Sayfalar

1 Mart 2018 Perşembe

Ne Mutlu Ölmeden Ege Denizini Gezen İnsana

"Ne Mutlu Ölmeden Ege Denizini Gezen İnsana"

Aleksi Zorba, Nikos Kazancakis.


"Ne mutlu Odysseus gibi güzel bir yolculuk yapana
Ne mutlu Altın Post'u bulanın yaptığı yolculuğa. "

Joachim de Bellay


Denizi gördün mü tırmanan denizi?
görmediysen hiçbir şey görmedin bu dünyada,
ne uçanbalıkları, ne yalvaç yunusları,
ne sonbaharın kokusu, ne güneşle yıkanan adalar,
ne derin suların güzel sesli denizkızları
ne de yaz göğünde harman olan yıldızlar...
öyleyse ne gördün, söyle bana?

"Deniz mavisi gözleri, kısrak gibi sağrıları olan..."
"Sağrıları paskalya çanları gibi sallanan..."
işte böyle tanımlıyor Nikos Kazancakis
bir Slav kadınını Aleksi Zorba'da...
Sakın "ucuz, bayağı bir benzetme" deme bana,
ben de tam böyle betimliyorum Akdeniz'i
gençkız kokuları saçan bu benim muskamı,
gövdemi hasretle doldururum onunla
güneş hasretiyle, kendi hasretimle,
beynimdir benim, yüreğimdir, etimdir.

İlk kez Varna'da gördüm
Türkiye'de görmemiştim mahmuzlu Karadeniz'i,
ilk kez buluşmak gibi bir şeydi bir alanda
uzun süre mektuplaşılmış bir yabancı kadınla,
bir şey anladım sayılmaz (kimse alınmasın);
dar gelen bir gömlek gibiydi güneş yanığı sırtıma.

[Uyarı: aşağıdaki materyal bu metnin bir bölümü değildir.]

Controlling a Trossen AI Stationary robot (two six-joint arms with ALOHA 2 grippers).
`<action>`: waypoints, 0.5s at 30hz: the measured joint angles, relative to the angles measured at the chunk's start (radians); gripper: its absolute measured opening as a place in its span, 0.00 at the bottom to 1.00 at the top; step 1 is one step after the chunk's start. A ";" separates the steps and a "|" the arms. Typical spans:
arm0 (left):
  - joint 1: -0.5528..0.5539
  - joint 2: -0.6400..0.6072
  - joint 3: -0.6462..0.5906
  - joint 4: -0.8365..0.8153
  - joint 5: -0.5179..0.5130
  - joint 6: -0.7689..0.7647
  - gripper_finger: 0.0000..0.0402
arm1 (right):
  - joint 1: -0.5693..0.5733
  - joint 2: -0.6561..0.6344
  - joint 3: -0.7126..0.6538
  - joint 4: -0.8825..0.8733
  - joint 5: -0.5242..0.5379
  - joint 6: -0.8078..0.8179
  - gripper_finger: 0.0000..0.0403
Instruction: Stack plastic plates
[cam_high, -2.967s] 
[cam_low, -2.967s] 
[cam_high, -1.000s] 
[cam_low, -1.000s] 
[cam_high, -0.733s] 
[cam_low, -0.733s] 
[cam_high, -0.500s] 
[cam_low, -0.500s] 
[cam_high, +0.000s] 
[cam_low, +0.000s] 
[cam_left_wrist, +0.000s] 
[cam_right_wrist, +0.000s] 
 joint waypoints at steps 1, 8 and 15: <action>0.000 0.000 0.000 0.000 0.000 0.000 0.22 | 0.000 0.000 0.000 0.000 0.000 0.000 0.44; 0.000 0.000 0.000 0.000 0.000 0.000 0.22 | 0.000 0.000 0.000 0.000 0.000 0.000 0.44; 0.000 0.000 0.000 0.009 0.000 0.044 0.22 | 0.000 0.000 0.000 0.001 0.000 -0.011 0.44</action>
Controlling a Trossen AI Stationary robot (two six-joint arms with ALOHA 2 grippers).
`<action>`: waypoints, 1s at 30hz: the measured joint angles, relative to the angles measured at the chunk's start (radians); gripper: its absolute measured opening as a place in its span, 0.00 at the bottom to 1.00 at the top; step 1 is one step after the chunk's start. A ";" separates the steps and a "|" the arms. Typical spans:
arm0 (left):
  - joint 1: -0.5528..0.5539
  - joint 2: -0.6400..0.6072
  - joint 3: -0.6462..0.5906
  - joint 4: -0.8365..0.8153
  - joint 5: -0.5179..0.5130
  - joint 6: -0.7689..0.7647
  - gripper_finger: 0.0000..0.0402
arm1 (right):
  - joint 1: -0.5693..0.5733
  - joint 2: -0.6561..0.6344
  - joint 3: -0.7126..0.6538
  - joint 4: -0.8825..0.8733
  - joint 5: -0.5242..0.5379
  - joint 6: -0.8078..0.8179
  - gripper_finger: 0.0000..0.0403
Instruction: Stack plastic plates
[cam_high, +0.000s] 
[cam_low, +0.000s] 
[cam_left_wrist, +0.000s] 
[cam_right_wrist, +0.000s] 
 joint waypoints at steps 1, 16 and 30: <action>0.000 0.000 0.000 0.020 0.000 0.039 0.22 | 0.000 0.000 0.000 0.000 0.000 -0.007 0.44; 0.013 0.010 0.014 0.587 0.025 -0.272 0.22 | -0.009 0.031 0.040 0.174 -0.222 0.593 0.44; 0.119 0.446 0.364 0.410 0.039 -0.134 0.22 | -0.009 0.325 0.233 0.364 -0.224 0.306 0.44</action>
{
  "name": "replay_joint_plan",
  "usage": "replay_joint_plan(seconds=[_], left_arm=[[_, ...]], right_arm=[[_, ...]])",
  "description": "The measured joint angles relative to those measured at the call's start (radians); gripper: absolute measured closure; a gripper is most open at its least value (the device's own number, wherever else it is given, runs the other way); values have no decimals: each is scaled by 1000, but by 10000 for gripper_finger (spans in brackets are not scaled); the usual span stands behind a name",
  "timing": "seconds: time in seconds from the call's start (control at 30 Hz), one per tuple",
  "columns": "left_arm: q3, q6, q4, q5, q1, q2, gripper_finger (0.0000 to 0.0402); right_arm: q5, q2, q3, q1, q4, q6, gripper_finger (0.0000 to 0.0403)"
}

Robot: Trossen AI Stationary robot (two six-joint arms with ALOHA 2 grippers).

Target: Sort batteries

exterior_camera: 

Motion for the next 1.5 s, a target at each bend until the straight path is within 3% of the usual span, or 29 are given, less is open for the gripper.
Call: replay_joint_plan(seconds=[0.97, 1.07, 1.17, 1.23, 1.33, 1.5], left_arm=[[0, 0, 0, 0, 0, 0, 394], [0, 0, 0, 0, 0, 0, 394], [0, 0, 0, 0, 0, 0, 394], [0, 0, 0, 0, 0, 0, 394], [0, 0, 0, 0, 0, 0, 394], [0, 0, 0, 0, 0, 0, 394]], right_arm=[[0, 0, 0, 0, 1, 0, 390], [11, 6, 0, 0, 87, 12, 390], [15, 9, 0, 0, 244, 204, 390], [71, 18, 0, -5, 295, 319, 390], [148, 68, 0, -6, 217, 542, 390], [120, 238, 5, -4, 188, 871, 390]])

Ege'ye gelince, binbir ayaklı denize,
yüzen adaların, Amazon kentlerin denizine
tapınak deniz, arı oğulu deniz, seğiren denize.
Argonautlar'ın sesini duyarsın
(beyin kıvrımlarımda gezdirdiğim
kanımı çımgıştıran o uzun yolculukta)
Altın Post peşinde İason, kanatlı koçun postekisi
iyi yürekli, karayazgılı, ölümsüz Herakles
gemi ustası Argos, ozan Orpheus ve ötekiler
adanmışlar, deliler ve serüvenciler ...
kanımı delilendiren o düşsel yolculukta.

Ege, ey ölümsüz çıplaklığın efsunlu denizi,
kendimi bir ağustos aynasında aradığım deniz!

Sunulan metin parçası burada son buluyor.